Lestat de Lioncourt
Mentiría si dijera que no extraño su
cuerpo junto al mío, pero sobre todo que no me inspira aún para
alzar el pincel, colocarlo sobre el virginal lienzo y trazar sus
seductoras líneas. Recuerdo cada recoveco de su cuerpo. Por
desgracia estoy maldito pues su imagen me acompaña iluminando mi
corazón, desquebrajándolo y provocando que sufra terriblemente. He
aprendido a estar desconsolado, pero sobre todo he aceptado que no
podemos ser lo que fuimos. Todo se perdió consumiéndose en aquel
infierno de gritos, cuadros destruidos, muerte y cenizas. Todo,
incluso nuestro tiempo.
Ahora me siento acompañado por el
joven que él mismo depositó en mis manos, como si fuese un objeto
sin valor. Había dado por perdido al Prometeo, su única creación,
del mismo modo que yo lo di a él, pero de forma muy distinta. El
muchacho parecía herido, su mente estaba llena de miedo y hundida en
malos presagios.

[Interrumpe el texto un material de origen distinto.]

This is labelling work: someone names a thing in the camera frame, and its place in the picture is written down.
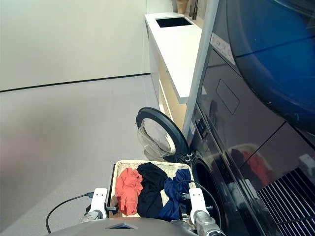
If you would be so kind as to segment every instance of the wicker basket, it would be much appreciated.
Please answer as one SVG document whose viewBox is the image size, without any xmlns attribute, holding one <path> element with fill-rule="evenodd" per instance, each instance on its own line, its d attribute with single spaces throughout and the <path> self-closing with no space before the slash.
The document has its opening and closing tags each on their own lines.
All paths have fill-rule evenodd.
<svg viewBox="0 0 315 236">
<path fill-rule="evenodd" d="M 111 207 L 114 207 L 115 204 L 117 203 L 117 199 L 115 197 L 115 187 L 116 187 L 117 177 L 121 174 L 121 172 L 123 172 L 124 169 L 132 168 L 134 170 L 134 169 L 137 169 L 139 165 L 147 163 L 147 162 L 151 162 L 151 163 L 155 164 L 156 166 L 158 166 L 159 168 L 161 168 L 163 171 L 165 171 L 167 176 L 170 177 L 171 179 L 173 179 L 173 177 L 176 176 L 177 170 L 189 169 L 191 180 L 193 180 L 191 168 L 187 164 L 160 162 L 160 161 L 139 161 L 139 160 L 118 161 L 118 162 L 116 162 L 114 174 L 113 174 L 113 184 L 112 184 L 112 191 L 111 191 L 111 196 L 110 196 L 110 206 Z M 196 185 L 194 183 L 190 183 L 189 187 L 195 188 Z M 163 202 L 163 206 L 164 206 L 167 203 L 167 201 L 169 200 L 169 198 L 165 194 L 164 190 L 161 191 L 161 196 L 162 196 L 162 202 Z M 115 215 L 115 217 L 140 217 L 140 215 L 137 213 L 135 215 L 126 216 L 126 215 L 122 214 L 121 212 L 118 212 Z"/>
</svg>

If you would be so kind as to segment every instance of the black cable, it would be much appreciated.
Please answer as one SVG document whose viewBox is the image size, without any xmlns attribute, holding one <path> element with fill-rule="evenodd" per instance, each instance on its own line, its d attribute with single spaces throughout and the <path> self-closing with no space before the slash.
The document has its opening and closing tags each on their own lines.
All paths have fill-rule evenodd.
<svg viewBox="0 0 315 236">
<path fill-rule="evenodd" d="M 204 186 L 202 186 L 200 183 L 198 183 L 198 182 L 196 182 L 196 181 L 193 181 L 193 180 L 190 180 L 190 179 L 185 179 L 185 180 L 182 180 L 182 181 L 178 182 L 178 185 L 177 185 L 177 194 L 179 193 L 178 190 L 179 190 L 180 184 L 181 184 L 181 183 L 184 183 L 184 182 L 189 182 L 189 183 L 193 182 L 193 183 L 197 184 L 200 188 L 202 188 L 202 189 L 210 196 L 210 198 L 212 199 L 213 204 L 215 205 L 215 208 L 216 208 L 216 210 L 217 210 L 217 212 L 218 212 L 218 215 L 219 215 L 219 228 L 221 229 L 221 214 L 220 214 L 220 210 L 219 210 L 219 207 L 218 207 L 218 205 L 217 205 L 217 202 L 216 202 L 216 200 L 214 199 L 214 197 L 212 196 L 212 194 L 211 194 Z"/>
<path fill-rule="evenodd" d="M 72 200 L 85 197 L 85 196 L 87 196 L 87 197 L 89 197 L 89 198 L 92 198 L 92 197 L 93 197 L 93 192 L 86 193 L 86 194 L 82 194 L 82 195 L 77 196 L 77 197 L 74 197 L 74 198 L 70 198 L 70 199 L 68 199 L 68 200 L 66 200 L 66 201 L 64 201 L 64 202 L 62 202 L 62 203 L 60 203 L 60 204 L 58 204 L 56 207 L 54 207 L 54 209 L 52 209 L 52 210 L 49 212 L 49 214 L 48 214 L 47 217 L 46 217 L 46 228 L 47 228 L 47 231 L 48 231 L 49 234 L 51 234 L 51 231 L 50 231 L 50 228 L 49 228 L 48 220 L 49 220 L 49 216 L 51 215 L 51 213 L 53 213 L 53 211 L 56 210 L 56 209 L 57 209 L 58 207 L 60 207 L 61 205 L 65 204 L 65 203 L 67 203 L 67 202 L 70 202 L 70 201 L 72 201 Z"/>
</svg>

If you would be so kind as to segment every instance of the blue dryer door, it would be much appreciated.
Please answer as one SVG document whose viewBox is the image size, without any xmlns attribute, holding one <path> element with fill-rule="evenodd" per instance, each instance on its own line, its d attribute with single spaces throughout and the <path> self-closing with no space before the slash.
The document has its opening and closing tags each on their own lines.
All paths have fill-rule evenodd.
<svg viewBox="0 0 315 236">
<path fill-rule="evenodd" d="M 315 1 L 227 1 L 234 60 L 271 110 L 315 134 Z"/>
</svg>

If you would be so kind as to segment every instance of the door glass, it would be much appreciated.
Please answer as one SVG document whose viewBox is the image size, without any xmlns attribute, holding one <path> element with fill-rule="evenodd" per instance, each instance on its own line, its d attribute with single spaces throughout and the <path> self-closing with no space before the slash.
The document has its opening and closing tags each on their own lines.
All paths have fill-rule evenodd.
<svg viewBox="0 0 315 236">
<path fill-rule="evenodd" d="M 173 140 L 165 129 L 152 119 L 143 119 L 138 129 L 138 139 L 145 151 L 156 159 L 175 154 Z"/>
<path fill-rule="evenodd" d="M 315 1 L 227 1 L 242 77 L 271 110 L 315 134 Z"/>
</svg>

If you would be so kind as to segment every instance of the clothing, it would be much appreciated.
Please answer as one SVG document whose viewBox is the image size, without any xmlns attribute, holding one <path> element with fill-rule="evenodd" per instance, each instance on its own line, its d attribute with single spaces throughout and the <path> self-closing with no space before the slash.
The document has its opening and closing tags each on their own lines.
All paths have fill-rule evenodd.
<svg viewBox="0 0 315 236">
<path fill-rule="evenodd" d="M 137 213 L 138 196 L 143 189 L 142 176 L 137 170 L 126 168 L 116 179 L 115 195 L 119 210 L 125 215 Z"/>
<path fill-rule="evenodd" d="M 180 203 L 183 203 L 184 200 L 178 193 L 189 193 L 189 183 L 182 182 L 179 186 L 178 184 L 185 179 L 190 180 L 190 172 L 188 169 L 178 170 L 173 180 L 168 178 L 165 181 L 164 190 L 169 200 L 156 216 L 157 219 L 167 221 L 180 219 Z"/>
<path fill-rule="evenodd" d="M 138 172 L 142 175 L 142 186 L 138 197 L 138 214 L 141 217 L 154 218 L 163 208 L 161 190 L 167 174 L 151 162 L 138 166 Z"/>
</svg>

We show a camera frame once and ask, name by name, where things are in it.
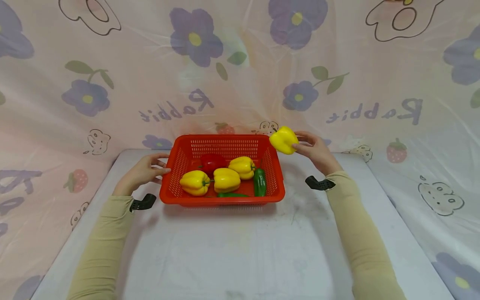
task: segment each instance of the green chili pepper
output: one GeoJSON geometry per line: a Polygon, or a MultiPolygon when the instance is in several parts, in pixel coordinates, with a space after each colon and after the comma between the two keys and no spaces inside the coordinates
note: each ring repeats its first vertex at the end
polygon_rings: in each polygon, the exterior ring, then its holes
{"type": "Polygon", "coordinates": [[[249,196],[244,194],[236,194],[234,192],[220,192],[218,193],[217,197],[226,198],[226,197],[249,197],[249,196]]]}
{"type": "Polygon", "coordinates": [[[263,169],[255,169],[253,173],[253,188],[255,190],[255,197],[265,197],[267,194],[267,181],[263,169]]]}

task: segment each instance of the red plastic basket
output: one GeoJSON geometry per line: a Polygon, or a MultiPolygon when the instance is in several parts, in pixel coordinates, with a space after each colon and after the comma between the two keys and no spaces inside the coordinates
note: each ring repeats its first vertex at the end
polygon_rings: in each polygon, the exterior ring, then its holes
{"type": "Polygon", "coordinates": [[[182,206],[263,205],[279,202],[285,196],[280,162],[276,150],[266,135],[183,135],[175,140],[167,168],[171,168],[172,171],[163,176],[160,188],[160,199],[165,204],[182,206]],[[203,197],[195,197],[186,193],[180,187],[180,179],[185,173],[198,170],[198,166],[201,164],[200,157],[208,153],[220,154],[227,161],[239,156],[250,157],[257,167],[261,167],[265,171],[266,196],[253,196],[253,180],[242,180],[240,188],[234,191],[249,197],[218,198],[213,182],[208,193],[203,197]]]}

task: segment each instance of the long sleeve
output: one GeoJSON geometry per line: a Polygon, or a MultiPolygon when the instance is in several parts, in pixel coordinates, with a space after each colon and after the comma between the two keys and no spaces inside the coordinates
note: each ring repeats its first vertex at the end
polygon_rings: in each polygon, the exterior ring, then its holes
{"type": "Polygon", "coordinates": [[[360,200],[360,191],[344,171],[327,176],[336,185],[327,197],[353,275],[356,300],[405,300],[377,227],[360,200]]]}
{"type": "Polygon", "coordinates": [[[111,196],[90,233],[67,300],[115,300],[115,285],[133,214],[132,197],[111,196]]]}

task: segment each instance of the red bell pepper
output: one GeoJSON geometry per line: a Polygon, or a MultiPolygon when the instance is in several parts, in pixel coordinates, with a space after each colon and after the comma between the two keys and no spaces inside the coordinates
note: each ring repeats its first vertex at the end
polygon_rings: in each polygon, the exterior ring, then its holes
{"type": "Polygon", "coordinates": [[[219,154],[205,154],[200,157],[202,171],[207,175],[213,175],[213,172],[218,168],[226,168],[227,161],[219,154]]]}

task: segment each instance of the white table
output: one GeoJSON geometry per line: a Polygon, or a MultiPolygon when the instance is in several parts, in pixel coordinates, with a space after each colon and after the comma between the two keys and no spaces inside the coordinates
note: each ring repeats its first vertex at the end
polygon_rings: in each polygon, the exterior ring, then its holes
{"type": "MultiPolygon", "coordinates": [[[[122,152],[33,300],[65,299],[99,210],[117,181],[148,150],[122,152]]],[[[353,299],[352,279],[324,192],[304,180],[322,175],[300,156],[280,155],[286,197],[263,207],[183,208],[136,212],[118,281],[125,300],[353,299]]],[[[360,187],[409,300],[452,300],[428,258],[363,160],[336,155],[360,187]]],[[[158,195],[147,184],[134,193],[158,195]]]]}

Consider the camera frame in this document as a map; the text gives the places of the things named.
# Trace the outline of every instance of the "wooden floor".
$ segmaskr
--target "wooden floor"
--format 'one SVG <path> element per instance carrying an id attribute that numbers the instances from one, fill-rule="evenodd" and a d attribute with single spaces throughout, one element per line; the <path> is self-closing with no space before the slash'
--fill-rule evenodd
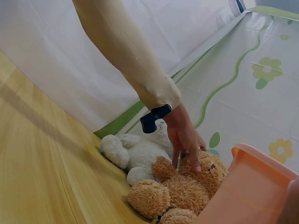
<path id="1" fill-rule="evenodd" d="M 0 51 L 0 223 L 142 224 L 100 140 Z"/>

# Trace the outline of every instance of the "orange container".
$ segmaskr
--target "orange container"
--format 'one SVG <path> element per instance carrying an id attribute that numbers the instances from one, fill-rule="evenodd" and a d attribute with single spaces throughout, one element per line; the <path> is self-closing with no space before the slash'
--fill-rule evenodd
<path id="1" fill-rule="evenodd" d="M 229 175 L 194 224 L 275 224 L 298 174 L 246 144 L 232 154 Z"/>

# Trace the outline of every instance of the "teddy bear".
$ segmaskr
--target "teddy bear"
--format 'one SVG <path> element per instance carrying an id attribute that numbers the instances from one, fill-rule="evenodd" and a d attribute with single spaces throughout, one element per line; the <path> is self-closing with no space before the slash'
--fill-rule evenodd
<path id="1" fill-rule="evenodd" d="M 157 157 L 171 161 L 172 144 L 168 138 L 167 125 L 156 121 L 157 130 L 147 135 L 119 134 L 105 136 L 100 145 L 101 152 L 114 165 L 128 172 L 127 181 L 133 186 L 141 180 L 160 180 L 152 174 L 151 164 Z"/>
<path id="2" fill-rule="evenodd" d="M 160 224 L 192 223 L 228 175 L 220 158 L 212 153 L 201 151 L 199 162 L 202 171 L 195 173 L 189 155 L 182 159 L 179 170 L 158 157 L 152 171 L 161 183 L 139 181 L 128 193 L 129 204 L 147 219 L 162 216 Z"/>

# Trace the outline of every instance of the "white fabric wall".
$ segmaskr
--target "white fabric wall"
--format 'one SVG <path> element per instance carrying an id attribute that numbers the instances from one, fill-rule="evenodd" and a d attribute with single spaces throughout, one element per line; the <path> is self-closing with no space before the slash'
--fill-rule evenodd
<path id="1" fill-rule="evenodd" d="M 123 0 L 167 72 L 239 14 L 235 0 Z M 85 35 L 71 0 L 0 0 L 0 48 L 92 131 L 137 101 Z"/>

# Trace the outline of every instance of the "beige sleeve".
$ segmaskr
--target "beige sleeve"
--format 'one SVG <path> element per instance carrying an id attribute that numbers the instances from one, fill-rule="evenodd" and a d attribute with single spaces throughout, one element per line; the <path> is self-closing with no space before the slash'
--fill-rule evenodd
<path id="1" fill-rule="evenodd" d="M 84 31 L 136 90 L 150 110 L 181 101 L 181 93 L 159 66 L 148 42 L 121 0 L 73 0 Z"/>

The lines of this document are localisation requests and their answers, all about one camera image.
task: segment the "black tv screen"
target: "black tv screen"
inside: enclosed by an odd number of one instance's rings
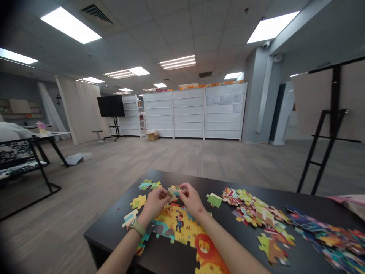
[[[102,117],[124,117],[124,107],[121,95],[98,97]]]

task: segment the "gray floor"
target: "gray floor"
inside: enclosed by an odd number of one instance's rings
[[[52,164],[49,180],[62,187],[50,198],[1,223],[4,248],[21,273],[94,273],[84,231],[136,179],[158,169],[230,182],[295,191],[311,141],[285,146],[245,145],[236,141],[128,137],[106,144],[58,145],[65,156],[92,152],[93,158],[66,169],[49,144],[43,148]],[[319,141],[314,157],[320,161],[327,141]],[[309,193],[319,167],[312,166],[303,187]],[[364,146],[337,142],[317,194],[364,194]],[[33,172],[22,180],[42,180]]]

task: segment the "air vent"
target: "air vent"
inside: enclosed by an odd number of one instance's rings
[[[212,76],[212,72],[201,72],[199,73],[199,78],[205,78]]]
[[[103,25],[113,25],[113,22],[94,4],[87,6],[81,10],[84,16],[93,20],[95,23],[103,23]]]

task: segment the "white shelving unit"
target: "white shelving unit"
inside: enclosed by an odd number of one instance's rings
[[[139,136],[143,137],[145,134],[141,133],[140,114],[138,107],[137,95],[125,95],[123,96],[123,107],[125,117],[118,117],[119,132],[121,135],[126,136]],[[107,118],[108,125],[112,126],[113,118]],[[110,134],[116,134],[114,128],[109,128]]]
[[[174,137],[204,137],[205,88],[177,90],[173,95]]]
[[[155,129],[162,137],[173,137],[172,92],[143,94],[147,130]]]
[[[241,141],[247,83],[208,87],[205,89],[205,138]],[[239,101],[212,104],[212,98],[237,95]]]

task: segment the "patterned cushion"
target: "patterned cushion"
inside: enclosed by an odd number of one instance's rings
[[[46,166],[47,163],[40,161],[42,166]],[[20,164],[14,167],[0,170],[0,180],[8,178],[10,176],[22,175],[24,173],[38,169],[38,163],[36,160],[28,161],[24,164]]]
[[[16,162],[22,159],[34,157],[28,141],[14,141],[0,145],[0,164]]]

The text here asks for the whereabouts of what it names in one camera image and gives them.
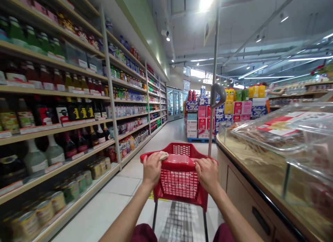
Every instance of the person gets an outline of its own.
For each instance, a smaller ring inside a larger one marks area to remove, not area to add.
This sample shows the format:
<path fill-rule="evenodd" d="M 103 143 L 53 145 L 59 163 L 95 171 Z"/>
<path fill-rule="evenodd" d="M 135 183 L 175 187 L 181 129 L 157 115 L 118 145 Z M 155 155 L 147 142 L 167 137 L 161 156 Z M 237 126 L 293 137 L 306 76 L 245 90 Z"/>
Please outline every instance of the person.
<path fill-rule="evenodd" d="M 283 95 L 284 94 L 284 89 L 281 89 L 279 92 L 274 92 L 271 91 L 270 88 L 268 88 L 268 84 L 267 82 L 263 82 L 262 83 L 266 88 L 265 88 L 265 98 L 266 98 L 266 109 L 267 109 L 267 113 L 269 114 L 271 112 L 271 108 L 270 108 L 270 98 L 269 98 L 269 94 L 270 95 Z"/>
<path fill-rule="evenodd" d="M 157 242 L 157 237 L 148 224 L 136 226 L 136 223 L 160 178 L 160 157 L 161 154 L 155 152 L 144 158 L 141 185 L 99 242 Z M 217 162 L 213 159 L 195 159 L 195 170 L 200 184 L 212 196 L 225 221 L 219 226 L 214 242 L 263 242 L 222 189 L 218 180 Z"/>

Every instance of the display case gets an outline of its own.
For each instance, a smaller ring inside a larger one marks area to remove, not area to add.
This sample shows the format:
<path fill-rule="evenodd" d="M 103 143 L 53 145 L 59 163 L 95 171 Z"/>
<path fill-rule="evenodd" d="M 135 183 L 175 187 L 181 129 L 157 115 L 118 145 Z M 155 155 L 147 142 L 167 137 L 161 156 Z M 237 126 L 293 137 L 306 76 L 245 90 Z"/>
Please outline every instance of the display case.
<path fill-rule="evenodd" d="M 218 140 L 323 241 L 333 237 L 333 104 L 300 103 L 226 127 Z"/>

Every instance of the person's leg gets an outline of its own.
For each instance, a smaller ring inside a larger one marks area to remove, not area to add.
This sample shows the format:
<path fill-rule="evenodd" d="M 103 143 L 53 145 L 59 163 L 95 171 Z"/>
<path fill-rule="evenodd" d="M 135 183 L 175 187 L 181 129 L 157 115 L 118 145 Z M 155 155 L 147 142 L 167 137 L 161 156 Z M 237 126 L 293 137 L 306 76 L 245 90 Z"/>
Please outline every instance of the person's leg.
<path fill-rule="evenodd" d="M 134 228 L 131 242 L 157 242 L 157 237 L 148 224 L 140 224 Z"/>
<path fill-rule="evenodd" d="M 215 233 L 213 242 L 234 242 L 232 234 L 226 223 L 220 224 Z"/>

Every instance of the blue pallet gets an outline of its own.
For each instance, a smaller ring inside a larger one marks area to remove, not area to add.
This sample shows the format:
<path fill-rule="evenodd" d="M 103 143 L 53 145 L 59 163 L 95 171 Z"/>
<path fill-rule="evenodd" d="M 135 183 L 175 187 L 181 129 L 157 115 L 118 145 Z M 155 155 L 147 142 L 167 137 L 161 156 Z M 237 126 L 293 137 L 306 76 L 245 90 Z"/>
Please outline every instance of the blue pallet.
<path fill-rule="evenodd" d="M 199 139 L 199 138 L 187 138 L 187 141 L 192 143 L 192 141 L 194 140 L 199 140 L 201 141 L 201 143 L 205 143 L 205 141 L 208 141 L 209 142 L 209 139 Z"/>

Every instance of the tile floor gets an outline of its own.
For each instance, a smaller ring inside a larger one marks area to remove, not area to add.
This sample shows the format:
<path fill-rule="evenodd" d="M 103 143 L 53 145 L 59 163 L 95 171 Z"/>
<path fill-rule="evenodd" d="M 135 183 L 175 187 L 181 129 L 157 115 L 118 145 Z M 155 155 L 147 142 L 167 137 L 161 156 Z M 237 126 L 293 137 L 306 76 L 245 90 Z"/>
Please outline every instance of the tile floor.
<path fill-rule="evenodd" d="M 141 184 L 143 169 L 139 156 L 149 151 L 161 150 L 170 142 L 187 142 L 184 119 L 167 123 L 53 238 L 52 242 L 98 242 Z M 208 143 L 194 145 L 200 153 L 208 153 Z M 217 148 L 213 145 L 212 157 L 216 156 Z M 152 226 L 153 215 L 154 201 L 148 199 L 137 223 Z M 209 241 L 212 241 L 223 220 L 210 196 L 206 217 Z M 161 242 L 204 242 L 202 208 L 180 202 L 159 201 L 155 233 Z"/>

He salvado su alma y su mente sólo porque mi
demonio particular, el ángel que todavía pinto a escondidas, puso
su afán en darle algo que codiciaba.
Cuando levanto el pincel es su rostro
tierno y pueril el que observo. Me mira con esos ojos castaños, de
largas pestañas y hermosas cejas, llenos de deseo. Quiero abrir sus
labios con los míos, enmudeciendo su boca, para comulgar con él y
su estúpido Señor. Necesito que destierre el rencor que anida en su
pecho por mis fracasos, por las nociones aprendidas por enemigos
cruentos y por el mismo paso del tiempo. No soy bondad, pero tampoco
malicia.
Ayer lo vi. Pude contemplarlo desde uno
de los altos edificios de cristales, hierro, ladrillos, ego y
banalidad. Caminaba entre el gentío con sus orejas cubiertas por
unos minúsculos auriculares. Él escuchaba la voz cálida,
ligeramente infantil, de aquel pequeño y sabio beduino que salvamos
de la miseria, el hurto y las lágrimas en forma de rezos. Vestía
como cualquier joven. Llevaba unas de esas llamativas y, según
dicen, cómodas zapatillas deportivas. Tenía uno de tantos
pantalones tejanos deslavados y una camiseta oscura con el estampado
de un grupo de rock. El pelo lo llevaba suelto, algo alborotado, y
parecía salvaje. Era uno de sus tantos disfraces. Entonces, tras
descubrirme, se giró hacia el edificio, miró con ligera amargura y
dolor, salió corriendo por las aceras y desapareció.
Me gustaría hablar con él, pero mi
ego y su dolor me lo impide.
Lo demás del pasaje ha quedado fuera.